TASK DETAILS: Skip the pictures and give back the rest of the listing exactly.

--- START ---

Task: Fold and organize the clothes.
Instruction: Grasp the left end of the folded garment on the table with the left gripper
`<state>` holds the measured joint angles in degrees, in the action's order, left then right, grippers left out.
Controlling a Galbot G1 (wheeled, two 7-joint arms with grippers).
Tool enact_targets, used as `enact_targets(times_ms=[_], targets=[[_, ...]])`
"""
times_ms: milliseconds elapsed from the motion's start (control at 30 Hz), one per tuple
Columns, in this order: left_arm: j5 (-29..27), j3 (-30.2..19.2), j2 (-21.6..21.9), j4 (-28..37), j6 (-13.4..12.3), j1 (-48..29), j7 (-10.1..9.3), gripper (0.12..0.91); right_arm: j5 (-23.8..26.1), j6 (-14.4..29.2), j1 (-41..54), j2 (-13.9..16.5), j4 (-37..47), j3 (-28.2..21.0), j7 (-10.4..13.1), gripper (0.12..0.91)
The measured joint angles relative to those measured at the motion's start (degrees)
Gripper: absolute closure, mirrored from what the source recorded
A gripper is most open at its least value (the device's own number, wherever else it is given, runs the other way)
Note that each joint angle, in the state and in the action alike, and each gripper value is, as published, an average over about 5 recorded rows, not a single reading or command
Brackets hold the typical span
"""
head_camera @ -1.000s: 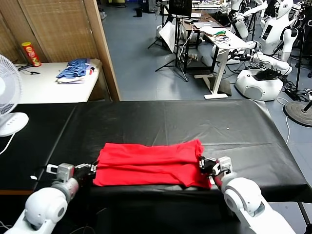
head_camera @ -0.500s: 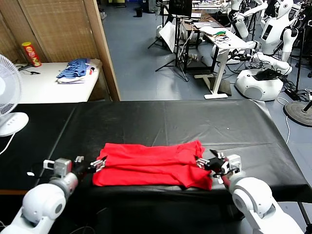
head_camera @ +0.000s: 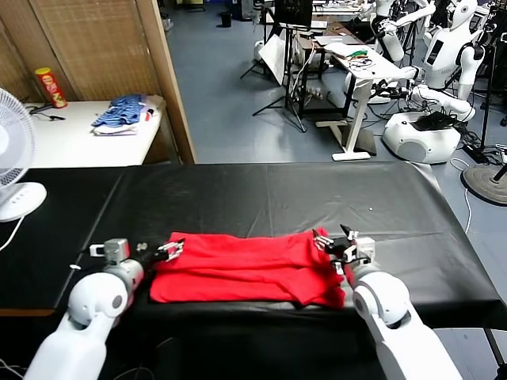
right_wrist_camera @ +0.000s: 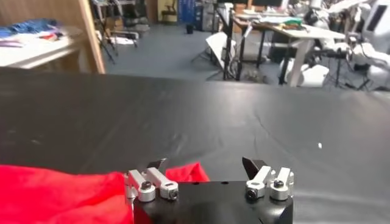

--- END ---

OUTPUT OF THE EXERCISE:
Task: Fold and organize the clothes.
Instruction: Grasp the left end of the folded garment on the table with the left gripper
`<state>` holds the measured joint angles in degrees, in the action's order, left then right, grippers left out.
Controlling a Galbot G1 (wheeled, two 7-joint arms with grippers).
Tool enact_targets, used as `enact_targets(times_ms=[_], targets=[[_, ...]])`
"""
times_ms: milliseconds elapsed from the motion's start (control at 30 Hz), one per tuple
Columns, in this order: left_arm: j5 (-29..27), j3 (-30.2..19.2), j2 (-21.6..21.9), j4 (-28..37), j6 (-13.4..12.3), j1 (-48..29), j7 (-10.1..9.3), gripper (0.12..0.91); right_arm: j5 (-23.8..26.1), j6 (-14.4..29.2), j1 (-41..54), j2 (-13.9..16.5), j4 (-37..47), j3 (-28.2..21.0), j7 (-10.4..13.1), gripper (0.12..0.91)
The measured joint angles relative to those measured at the motion's start (degrees)
Gripper: absolute closure, mirrored from what the source recorded
A gripper is most open at its least value (the device's own number, wherever else it is given, runs the other way)
Note that each joint angle, in the state and in the action alike, and each gripper value is, as published, an average over about 5 recorded rows, not a single reading or command
Brackets hold the typical span
"""
head_camera @ -1.000s: 
head_camera @ -0.500s: 
head_camera @ +0.000s: 
right_wrist_camera @ +0.000s: 

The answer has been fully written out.